## Assigned task
Return each line of the listing that has the word "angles" in it.

## Exercise data
--

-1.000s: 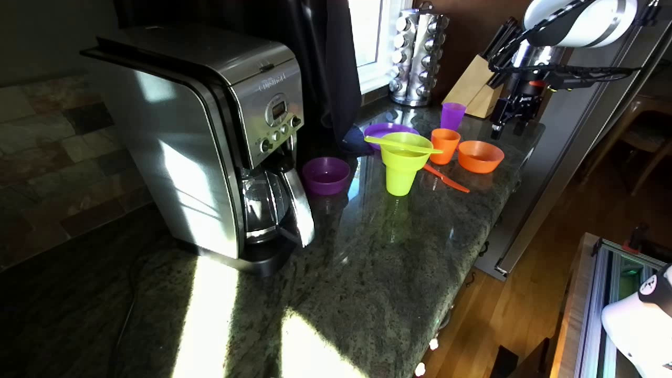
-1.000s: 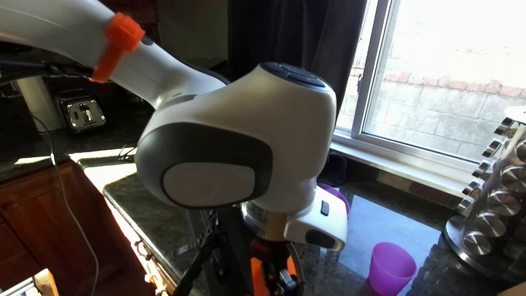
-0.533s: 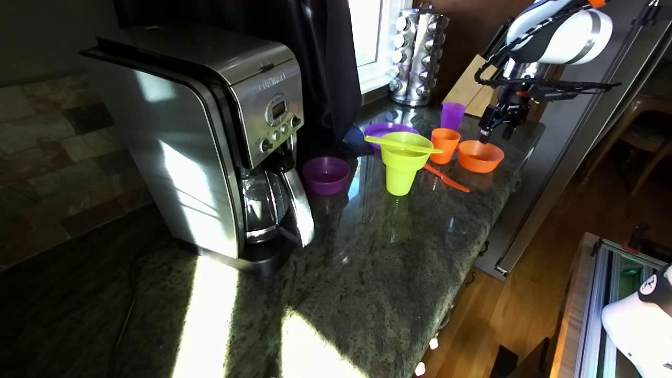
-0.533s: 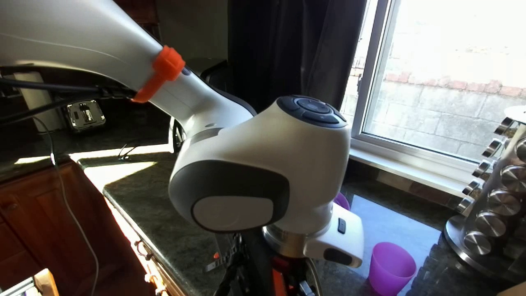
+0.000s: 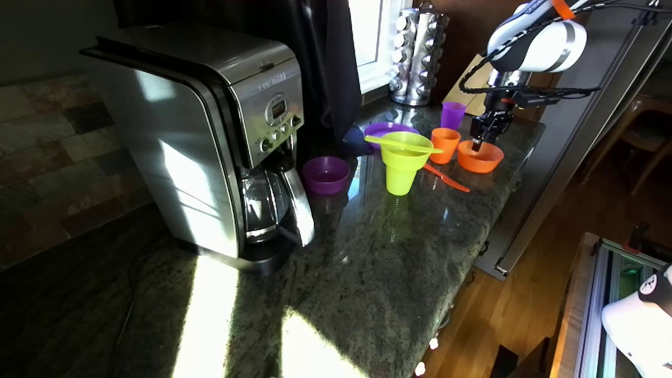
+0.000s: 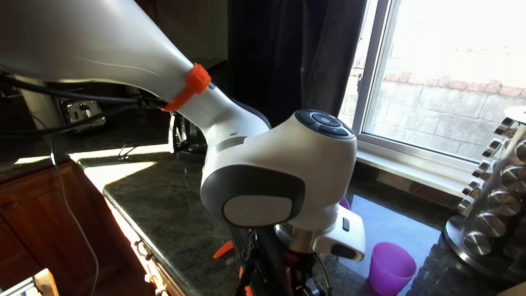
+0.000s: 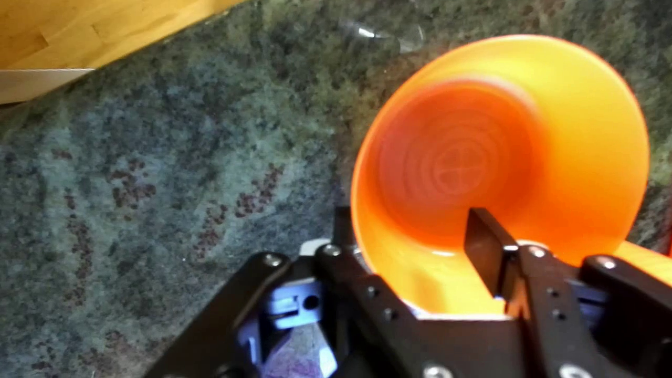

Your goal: Put the orange bowl on top of the orange cup then place the orange knife on top of the orange bowl.

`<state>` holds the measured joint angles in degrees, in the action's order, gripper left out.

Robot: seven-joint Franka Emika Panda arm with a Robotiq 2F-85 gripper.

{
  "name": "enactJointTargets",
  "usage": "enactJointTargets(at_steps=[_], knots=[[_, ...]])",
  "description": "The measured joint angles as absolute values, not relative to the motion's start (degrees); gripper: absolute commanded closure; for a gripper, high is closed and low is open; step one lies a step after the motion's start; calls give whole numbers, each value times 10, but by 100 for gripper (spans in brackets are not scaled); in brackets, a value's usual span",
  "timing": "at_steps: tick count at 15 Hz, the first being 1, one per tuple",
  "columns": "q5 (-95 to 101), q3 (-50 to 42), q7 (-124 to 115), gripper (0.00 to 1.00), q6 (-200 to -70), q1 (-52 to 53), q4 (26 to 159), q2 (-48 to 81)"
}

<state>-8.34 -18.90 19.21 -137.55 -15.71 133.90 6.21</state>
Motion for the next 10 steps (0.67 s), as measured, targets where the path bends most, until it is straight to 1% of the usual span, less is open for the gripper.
enactJointTargets(at_steps=[1, 3, 4, 10], knots=[[-83, -186, 192, 82, -1375, -158, 1334, 68], [-83, -182, 192, 95, -1375, -161, 1326, 78], [-83, -180, 192, 100, -1375, -163, 1323, 82], [-79, -177, 193, 99, -1362, -166, 1300, 91]])
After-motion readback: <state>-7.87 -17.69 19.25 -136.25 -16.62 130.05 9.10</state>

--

## Completed task
`<state>` holds the measured joint angles in degrees, in the action's order, gripper left out.
  "description": "The measured joint angles as absolute values, not relative to the motion's start (degrees); gripper: absolute commanded closure; for a gripper, high is closed and low is open; step one lies a step after the motion's start; calls give whole numbers, each value times 10, but by 100 for gripper (spans in brackets are not scaled); in brackets, a value's usual span",

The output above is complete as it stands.